The Forum at Harvard T.H. Chan School of Public Health

Watch the Live Webcast


CAN E-CIGARETTE REGULATION PROTECT THE PUBLIC'S HEALTH?
Making sense of the Science
Presented in Collaboration with Reuters
Thursday, April 16, 2015
12:30-1:30pm ET
Watch at ForumHSPH.org


The burgeoning e-cigarette market has provoked deliberations about emerging e-cigarettes science, public health concerns and regulatory policy approaches. Some scientists perceive e-cigarettes as a potentially less harmful alternative to traditional tobacco products. By contrast, others fear e-cigarette use will promote tobacco consumption by "re-normalizing" tobacco use, especially among teens and young adults. The FDA plans to regulate e-cigarettes and will release rules regarding warning labels, youth access and vending machine sales sometime in the future. The World Health Organization also has weighed in, issuing strong guidelines for regulation. These steps have been applauded by some public health pundits and criticized by others. This Forum event will explore aspects of the fiercely debated e-cigarette market, including marketing to youth, content of warning labels, design of products, evidence for science-based policymaking, and context of e-cigarettes within the lengthy history of tobacco use and control.
E-mail questions for the expert participants any time before or during the live webcast to theforum@hsph.harvard.edu.

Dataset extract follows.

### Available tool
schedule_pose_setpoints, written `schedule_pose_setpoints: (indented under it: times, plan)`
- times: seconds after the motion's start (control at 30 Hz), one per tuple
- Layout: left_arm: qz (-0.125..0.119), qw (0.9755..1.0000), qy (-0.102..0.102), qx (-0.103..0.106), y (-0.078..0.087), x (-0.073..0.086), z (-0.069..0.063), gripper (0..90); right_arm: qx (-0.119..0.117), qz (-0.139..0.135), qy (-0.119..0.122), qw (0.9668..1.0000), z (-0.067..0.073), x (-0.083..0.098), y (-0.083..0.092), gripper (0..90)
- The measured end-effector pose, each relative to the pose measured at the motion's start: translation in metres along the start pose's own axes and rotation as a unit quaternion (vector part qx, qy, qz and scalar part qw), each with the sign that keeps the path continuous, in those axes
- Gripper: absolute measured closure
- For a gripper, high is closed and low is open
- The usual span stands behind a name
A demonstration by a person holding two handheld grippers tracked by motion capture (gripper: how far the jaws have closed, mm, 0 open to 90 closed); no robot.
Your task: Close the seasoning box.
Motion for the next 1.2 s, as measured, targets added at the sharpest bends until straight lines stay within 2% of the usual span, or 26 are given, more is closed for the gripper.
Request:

Or Tweet them to @ForumHSPH using #EcigsForum.

We'll also be conducting a live chat on The Forum's E-Cigarette Regulation web page.
EXPERT PARTICIPANTS
Howard Koh, Professor of the Practice of Public Health Leadership, Harvard T.H. Chan School of Public Health, and 14th Assistant Secretary for Health for the U.S. Department of Health and Human Services (2009-2014)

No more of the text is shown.